7. Apple isn't that good either
This needs qualification: they really are that much more secure than Microsoft, but so are a lot of people! Dozens of operating systems have been introduced that are fundamentally, practically, actually, theoretically, and provably more secure than Microsoft Windows -- BeOS (which is very pretty and intuitive, too); Solaris; NeXTStep; Linux; BSD; VMS; OS/2; ... It isn't a matter that Apple is fantastically, unbelivably amazing so much that people don't realize how much better anyone and everyone can do than Microsoft -- even that Microsoft could do than they've chosen to.
Footnotes
Footnote on "newer, more secure versions of Windows": Of course, new versions of Windows aren't fundamentally secure (everyone who works in computer security knows that security can't be bolted on), but new versions at least fix known problems and take practical measures while at the same time unleashing piles of new, untested code that's certain to contain other vulnerabilities.

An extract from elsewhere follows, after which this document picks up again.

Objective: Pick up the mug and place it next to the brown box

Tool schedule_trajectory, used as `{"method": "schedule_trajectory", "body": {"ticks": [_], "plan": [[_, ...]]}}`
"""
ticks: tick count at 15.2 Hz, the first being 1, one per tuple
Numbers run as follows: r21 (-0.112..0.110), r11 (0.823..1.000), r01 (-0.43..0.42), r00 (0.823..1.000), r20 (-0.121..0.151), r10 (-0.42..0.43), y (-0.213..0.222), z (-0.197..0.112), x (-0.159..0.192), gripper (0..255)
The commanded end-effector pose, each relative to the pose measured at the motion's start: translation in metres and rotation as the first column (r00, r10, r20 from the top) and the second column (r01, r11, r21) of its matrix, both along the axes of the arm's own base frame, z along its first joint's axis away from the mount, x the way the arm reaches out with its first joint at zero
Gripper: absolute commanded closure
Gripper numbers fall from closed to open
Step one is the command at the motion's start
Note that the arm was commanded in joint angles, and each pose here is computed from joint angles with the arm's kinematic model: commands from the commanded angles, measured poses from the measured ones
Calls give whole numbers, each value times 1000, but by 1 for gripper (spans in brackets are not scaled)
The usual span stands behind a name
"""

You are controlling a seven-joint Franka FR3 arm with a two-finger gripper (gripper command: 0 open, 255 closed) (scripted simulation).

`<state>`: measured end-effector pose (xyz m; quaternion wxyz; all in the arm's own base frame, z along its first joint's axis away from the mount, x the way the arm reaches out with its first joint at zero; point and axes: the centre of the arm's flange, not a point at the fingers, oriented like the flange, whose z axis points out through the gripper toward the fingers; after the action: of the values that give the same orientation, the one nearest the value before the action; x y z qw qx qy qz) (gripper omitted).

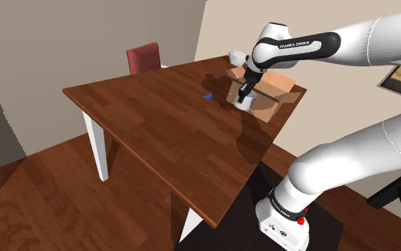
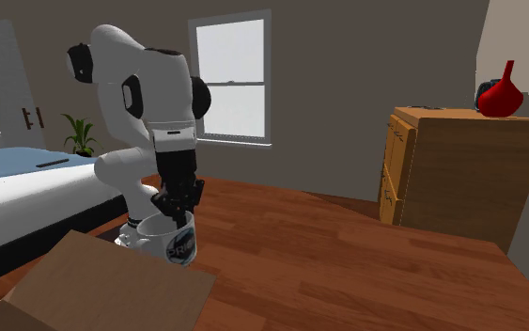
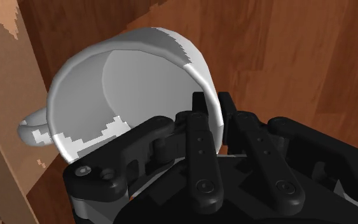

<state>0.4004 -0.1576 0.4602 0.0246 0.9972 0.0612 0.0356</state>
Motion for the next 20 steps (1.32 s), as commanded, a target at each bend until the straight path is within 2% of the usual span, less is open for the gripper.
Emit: {"method": "schedule_trajectory", "body": {"ticks": [1, 20], "plan": [[0, 1000, 0, 1000, 1, 0, -1, -11, -1, 255], [0, 1000, 0, 1000, 1, 0, -1, -110, -1, 255]]}}
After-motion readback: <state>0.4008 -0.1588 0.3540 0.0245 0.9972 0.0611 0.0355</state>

New versions of OSX aren't more fundamentally secure. New versions of Linux aren't fundamentally more secure. Again, security is designed in or else it's just a patch on a flat tire.

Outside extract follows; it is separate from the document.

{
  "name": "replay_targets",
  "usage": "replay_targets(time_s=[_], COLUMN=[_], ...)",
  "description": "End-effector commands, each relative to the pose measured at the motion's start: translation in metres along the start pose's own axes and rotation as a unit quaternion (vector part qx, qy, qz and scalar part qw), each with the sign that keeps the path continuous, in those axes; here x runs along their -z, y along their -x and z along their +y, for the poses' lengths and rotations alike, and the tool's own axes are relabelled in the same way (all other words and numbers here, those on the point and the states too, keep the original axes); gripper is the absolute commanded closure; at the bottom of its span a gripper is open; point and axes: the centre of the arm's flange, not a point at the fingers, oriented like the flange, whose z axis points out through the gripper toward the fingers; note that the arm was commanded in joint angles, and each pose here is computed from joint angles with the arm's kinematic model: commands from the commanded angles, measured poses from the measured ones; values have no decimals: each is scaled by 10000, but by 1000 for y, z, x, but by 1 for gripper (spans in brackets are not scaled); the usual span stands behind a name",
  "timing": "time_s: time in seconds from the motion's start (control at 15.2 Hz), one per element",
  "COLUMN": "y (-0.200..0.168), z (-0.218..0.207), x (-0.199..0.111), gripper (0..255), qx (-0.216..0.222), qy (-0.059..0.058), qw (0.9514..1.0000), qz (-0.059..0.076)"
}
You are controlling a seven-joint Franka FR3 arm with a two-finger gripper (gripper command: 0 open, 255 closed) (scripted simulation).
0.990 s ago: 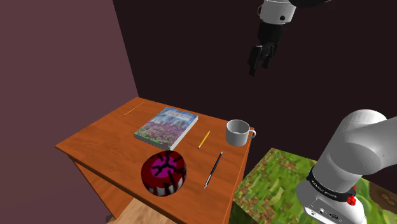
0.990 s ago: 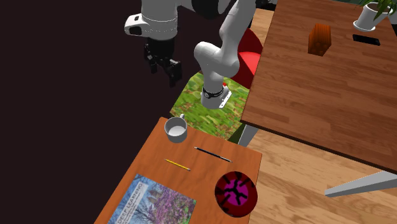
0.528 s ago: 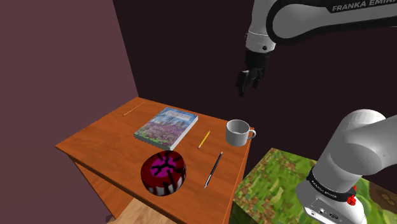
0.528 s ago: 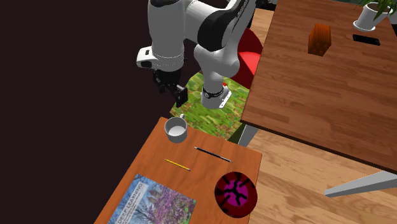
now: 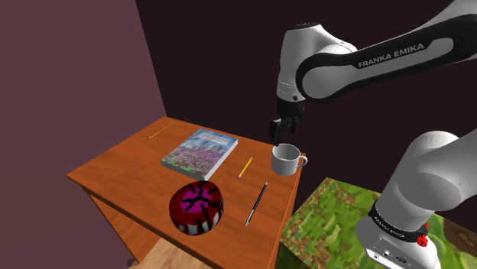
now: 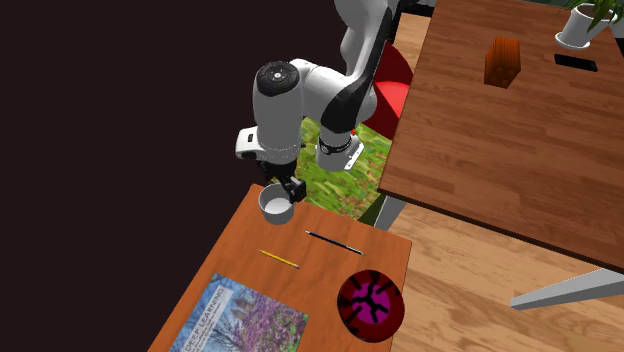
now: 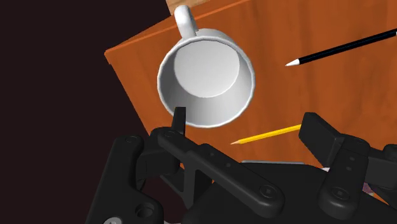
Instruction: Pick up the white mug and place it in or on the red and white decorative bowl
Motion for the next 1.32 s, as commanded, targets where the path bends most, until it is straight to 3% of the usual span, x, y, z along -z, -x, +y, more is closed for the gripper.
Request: replay_targets(time_s=[0.0, 0.2, 0.66, 1.19, 1.25], y=[-2, -4, -3, -3, -3], z=[-11, -25, -25, -25, -25], x=[-24, -53, -93, -93, -93], gripper=[0, 0, 0, 0, 255], qx=[-40, -83, -83, -83, -83], qy=[4, 13, 13, 13, 13], qw=[10000, 9999, 9999, 9999, 9999], qz=[-42, -105, -105, -105, -105])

As to why people don't use Apple: ignorance about MS-Office for the Mac, and fear that you won't be able to "talk" to Windows users, and that you'll be cut off from society. Games -- all of the hot games are for PC. Maybe some also come out for the Mac eventually, but for many, even the slightest chance of being left out makes it not worth while. Vender options -- if you buy a Mac, you're buying it from Apple. On PC hardware, you can decide that you like Dell, or Panasonic (ToughBooks rock!), or AlienWare. And that's not just a matter of personal taste -- some machines are ultra-light portables, under two pounds (the OQO is under one pound and runs XP!). Some are MIL spec water resistant, shock resistant, and rugged. Some have 1000 watt power supplies.
But people don't buy Apple for security -- despite what Microsoft will have you believe. And they don't buy it for how it'll fit into their life -- that's just as big of a joke. If Microsoft were to advertise the real reasons people buy Windows, well, people would be offended.
Not to start a flame war here, but screw you and the operating system you "surfed" in on.